Published on 13 April 2015
Charity organisations across the region should take a close look at last year’s successful ALS Ice Bucket Challenge when considering how to use social media effectively, according USC Public Relations academic Karen Sutherland.
Ms Sutherland said that while many charities struggle to fully exploit the potential of social media, ALS hit all the right buttons with its Ice Bucket Challenge.
“More than $100 million was raised through the challenge, where participants were encouraged to move activity between on and offline spaces,” Ms Sutherland said.
“They were nominated online, took the challenge offline while being videoed and shared the footage online while nominating someone else, which then took the challenge offline and on it went.
“This is a fantastic example of a ‘propinquital loop’ – a theory that encourages public relations professionals to approach social media not as a stand-alone communication channel but as a tool to encourage face-to-face stakeholder interaction with organisations.”

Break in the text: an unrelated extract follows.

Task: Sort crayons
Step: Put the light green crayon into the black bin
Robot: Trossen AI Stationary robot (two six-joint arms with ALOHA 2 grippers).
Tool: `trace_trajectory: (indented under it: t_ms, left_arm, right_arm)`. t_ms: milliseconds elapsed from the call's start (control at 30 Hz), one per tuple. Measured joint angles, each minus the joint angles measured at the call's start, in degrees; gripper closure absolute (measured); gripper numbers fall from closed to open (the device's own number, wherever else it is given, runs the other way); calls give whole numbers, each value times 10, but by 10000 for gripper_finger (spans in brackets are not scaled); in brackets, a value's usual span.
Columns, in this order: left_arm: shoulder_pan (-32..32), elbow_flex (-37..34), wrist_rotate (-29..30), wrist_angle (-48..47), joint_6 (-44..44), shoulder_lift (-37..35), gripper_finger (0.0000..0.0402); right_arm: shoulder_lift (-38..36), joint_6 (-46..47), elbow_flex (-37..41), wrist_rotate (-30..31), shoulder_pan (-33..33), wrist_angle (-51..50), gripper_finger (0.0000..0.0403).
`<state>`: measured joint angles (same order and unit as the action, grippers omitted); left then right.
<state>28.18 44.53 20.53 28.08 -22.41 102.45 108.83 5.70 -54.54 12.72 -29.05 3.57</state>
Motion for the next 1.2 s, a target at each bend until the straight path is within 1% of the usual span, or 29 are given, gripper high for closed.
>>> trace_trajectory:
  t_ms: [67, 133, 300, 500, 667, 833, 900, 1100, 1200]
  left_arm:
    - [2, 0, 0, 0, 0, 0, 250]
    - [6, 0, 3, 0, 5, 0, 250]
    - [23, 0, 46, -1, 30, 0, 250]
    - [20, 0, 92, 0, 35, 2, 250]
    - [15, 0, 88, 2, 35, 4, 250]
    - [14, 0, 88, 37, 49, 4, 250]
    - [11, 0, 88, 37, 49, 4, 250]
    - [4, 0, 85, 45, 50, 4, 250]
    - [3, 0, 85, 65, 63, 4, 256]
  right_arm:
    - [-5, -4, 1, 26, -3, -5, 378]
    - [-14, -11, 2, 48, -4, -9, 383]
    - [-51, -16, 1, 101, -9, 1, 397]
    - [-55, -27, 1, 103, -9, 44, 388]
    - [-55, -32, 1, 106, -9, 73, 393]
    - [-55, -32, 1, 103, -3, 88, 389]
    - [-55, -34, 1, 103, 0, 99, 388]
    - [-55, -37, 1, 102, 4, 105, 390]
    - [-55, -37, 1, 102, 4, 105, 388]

Ms Sutherland, who has worked for the Australian Red Cross Blood Service and has volunteered on the Victorian council of the Public Relations Institute of Australia, is about to hand in her PhD thesis titled ‘Towards an Integrated Social Media Communications Model for the Not-For-Profit Sector – A Case Study of Youth Homelessness Charities’.
She said her research revealed that traditional thinking often held back not-for-profit organisations from effectively using social media.
“In many not-for-profit groups, social media is still not viewed as being up there with traditional media, despite the fact that traditional and social work really well when used together,” she said.
“The charities making the most of social media have a dedicated person working in the role who understands that the key to content is not simply broadcasting but giving people a genuine avenue to feel informed and involved with the charity until their next physical interaction – be that volunteering, donating or attending a function.”